Les cas de malnutrition sont estimés à 320 dont 33 patients en « danger de mort », a par ailleurs précisé l’organisation humanitaire en déplorant que « des gens continuent à mourir de faim » à Madaya.

Début janvier, MSF annonçait que vingt-trois personnes étaient mortes de faim depuis le 1er décembre dans la ville assiégée.

Mi-janvier, les humanitaires ont enfin pu porter secours à la population affamée, mais, depuis, le bilan des morts sa continué à grimper.

« MSF a des rapports médicaux clairs indiquant que 46 personnes sont mortes d’inanition à Madaya depuis le 1er décembre », a indiqué samedi l’organisation, ajoutant que « Le bilan est certainement plus lourd car il existe des informations selon lesquelles des habitants seraient morts de faim dans leurs maison ».

Les habitants de la ville syrienne assiégée de Madaya continuent donc de mourir de faim en dépit des convois d’aide humanitaire, car la coalition gouvernementale menée par la Syrie continue de bloquer l’approvisionnement de la ville en matériel médical et médicaments indispensables, dénonce MSF.

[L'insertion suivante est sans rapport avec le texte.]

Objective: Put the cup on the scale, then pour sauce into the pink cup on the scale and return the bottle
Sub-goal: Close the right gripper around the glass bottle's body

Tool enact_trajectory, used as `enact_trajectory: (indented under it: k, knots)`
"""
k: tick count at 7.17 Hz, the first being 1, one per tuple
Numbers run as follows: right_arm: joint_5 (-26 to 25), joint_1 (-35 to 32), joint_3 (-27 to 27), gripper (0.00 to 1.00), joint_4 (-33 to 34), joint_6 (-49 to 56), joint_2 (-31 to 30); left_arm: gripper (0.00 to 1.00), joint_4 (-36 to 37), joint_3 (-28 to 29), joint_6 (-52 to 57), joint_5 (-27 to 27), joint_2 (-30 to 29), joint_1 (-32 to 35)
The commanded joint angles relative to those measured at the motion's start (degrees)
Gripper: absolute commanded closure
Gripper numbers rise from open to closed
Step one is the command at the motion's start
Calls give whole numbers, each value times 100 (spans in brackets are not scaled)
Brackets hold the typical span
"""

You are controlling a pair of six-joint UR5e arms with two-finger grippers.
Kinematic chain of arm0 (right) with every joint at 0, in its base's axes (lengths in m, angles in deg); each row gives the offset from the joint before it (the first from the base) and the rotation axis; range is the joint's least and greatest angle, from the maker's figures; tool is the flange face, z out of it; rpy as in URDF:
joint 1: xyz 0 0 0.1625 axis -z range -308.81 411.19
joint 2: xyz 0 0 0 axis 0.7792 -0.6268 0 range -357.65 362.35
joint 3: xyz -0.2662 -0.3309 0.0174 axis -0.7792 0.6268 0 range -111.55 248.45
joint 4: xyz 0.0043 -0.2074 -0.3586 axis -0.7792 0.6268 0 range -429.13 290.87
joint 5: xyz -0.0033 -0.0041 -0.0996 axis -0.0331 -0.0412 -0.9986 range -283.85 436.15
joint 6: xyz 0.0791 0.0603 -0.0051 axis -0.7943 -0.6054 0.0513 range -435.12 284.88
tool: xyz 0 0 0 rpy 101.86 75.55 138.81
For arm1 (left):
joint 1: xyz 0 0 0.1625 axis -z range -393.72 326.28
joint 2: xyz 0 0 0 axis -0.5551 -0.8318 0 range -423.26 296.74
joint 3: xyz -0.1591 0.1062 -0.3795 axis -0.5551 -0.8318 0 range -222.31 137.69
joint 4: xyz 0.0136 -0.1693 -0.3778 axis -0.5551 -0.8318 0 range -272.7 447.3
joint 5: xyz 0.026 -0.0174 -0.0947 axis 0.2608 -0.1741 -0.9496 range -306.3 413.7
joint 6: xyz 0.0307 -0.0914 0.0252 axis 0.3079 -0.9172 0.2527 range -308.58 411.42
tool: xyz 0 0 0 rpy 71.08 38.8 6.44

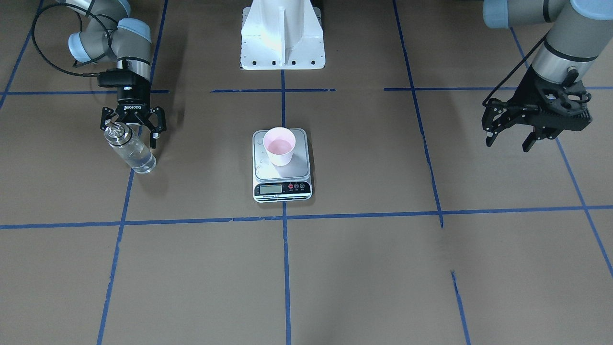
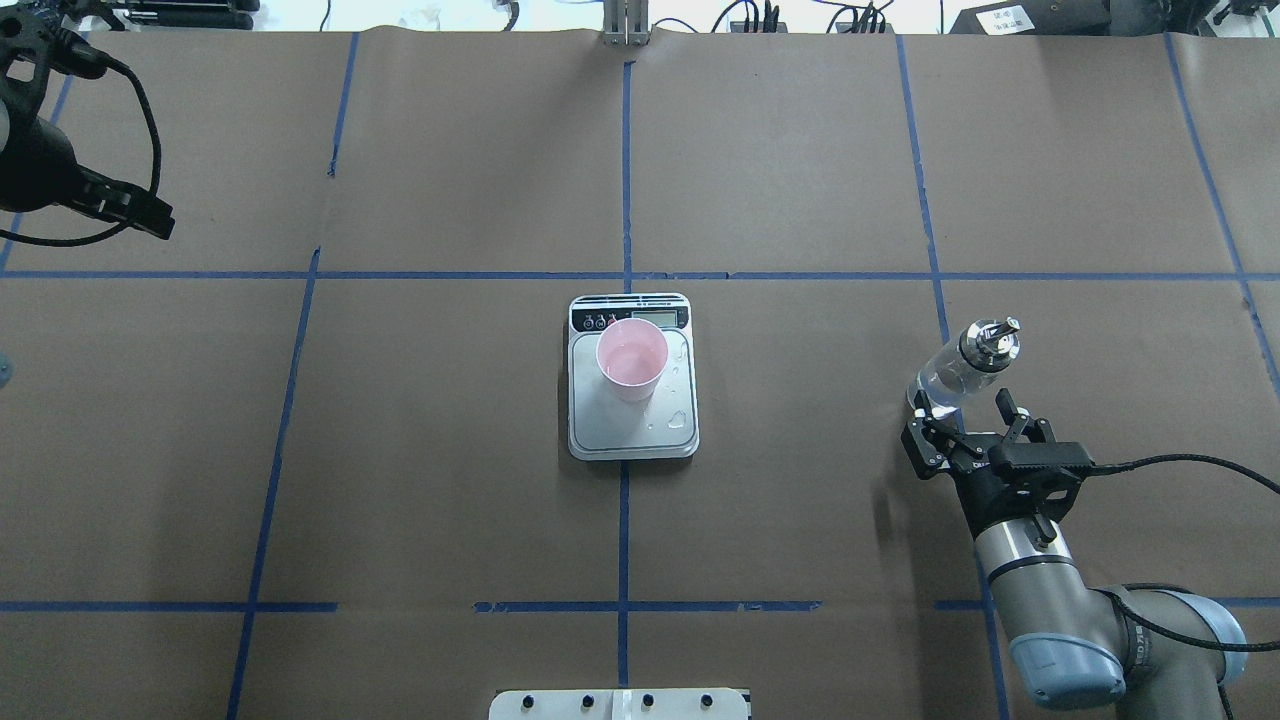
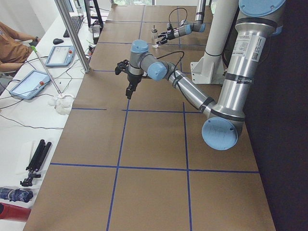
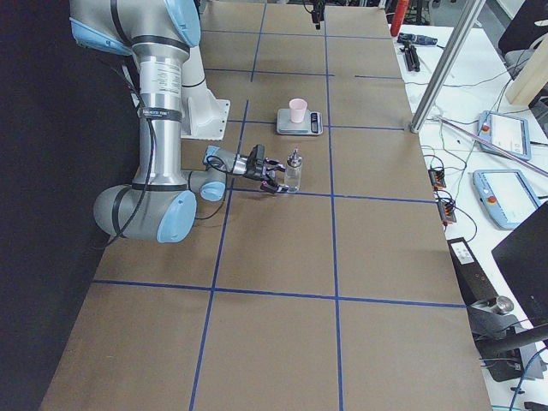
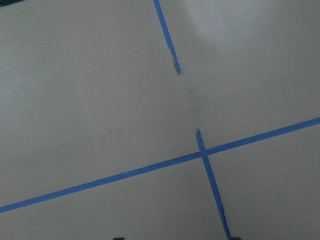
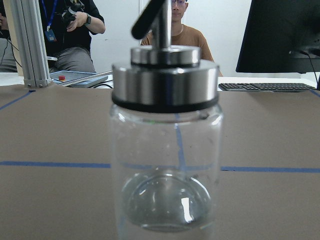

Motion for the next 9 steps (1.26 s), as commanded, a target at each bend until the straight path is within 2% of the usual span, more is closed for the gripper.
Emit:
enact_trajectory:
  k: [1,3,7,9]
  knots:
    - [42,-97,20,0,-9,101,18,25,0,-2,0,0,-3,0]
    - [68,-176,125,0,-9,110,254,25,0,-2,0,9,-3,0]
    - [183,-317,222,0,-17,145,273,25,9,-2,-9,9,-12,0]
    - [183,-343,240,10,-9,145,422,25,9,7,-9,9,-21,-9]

«Il est totalement inacceptable que les gens continuent de mourir de faim, et que les patients dans un état critique soient toujours dans la ville alors qu’ils auraient dû être évacués il y a des semaines», a déclaré vendredi Brice de le Vingne, directeur des opérations de MSF, dans un communiqué de l’organisation humanitaire.

En outre, toujours selon MSF, Les travailleurs de santé soutenus par l’organisation rapportent désormais des cas de malnutrition dans d’autres villes du pays, y compris à Moadamiyah, au sud-ouest de Damas.

L’organisation caritative et humanitairte estime qu’entre 1,5 et 2 millions de personnes sont prises au piège dans les sièges imposés par la coalition gouvernementale menée par la Syrie, ainsi que par les groupes d’opposition. Dans bon nombre de ces endroits, dit l’organisation dans son communiqué, les évacuations médicales sont bloquées et le matériel médical, les médicaments et la nourriture thérapeutique sont fréquemment arrêtés aux check points. Par conséquent, les équipes médicales de ces zones ne peuvent tout simplement pas faire face aux demandes qu’elles rencontrent. La situation est encore pire à Madaya où il n’y a plus de médecins.

Alors que les pourparlers de paix intersyriens débutaient vendredi à Genève sous l’égide de l’ONU pour mettre fin à cinq ans de guerre, les agences humanitaires et leurs partenaires ont d’ailleurs réitéré leur demande d’un accès sans entrave à plus de quatre millions de personnes démunies réparties dans 18 zones assiégées du pays.

Le chef des opérations humanitaires de l’ONU a déploré cette semaine que 75% de ses demandes d’accès pour délivrer une aide humanitaire aient été ignorées par le gouvernement syrien.

La guerre civile en Syrie a débuté en mars 2011 avec des manifestations pacifiques pour davantage de démocratie réprimées dans le sang par le régime du président Assad. Le conflit est devenu de plus en plus complexe avec une multiplication des acteurs et a fait 260.000 morts et des millions de déplacés.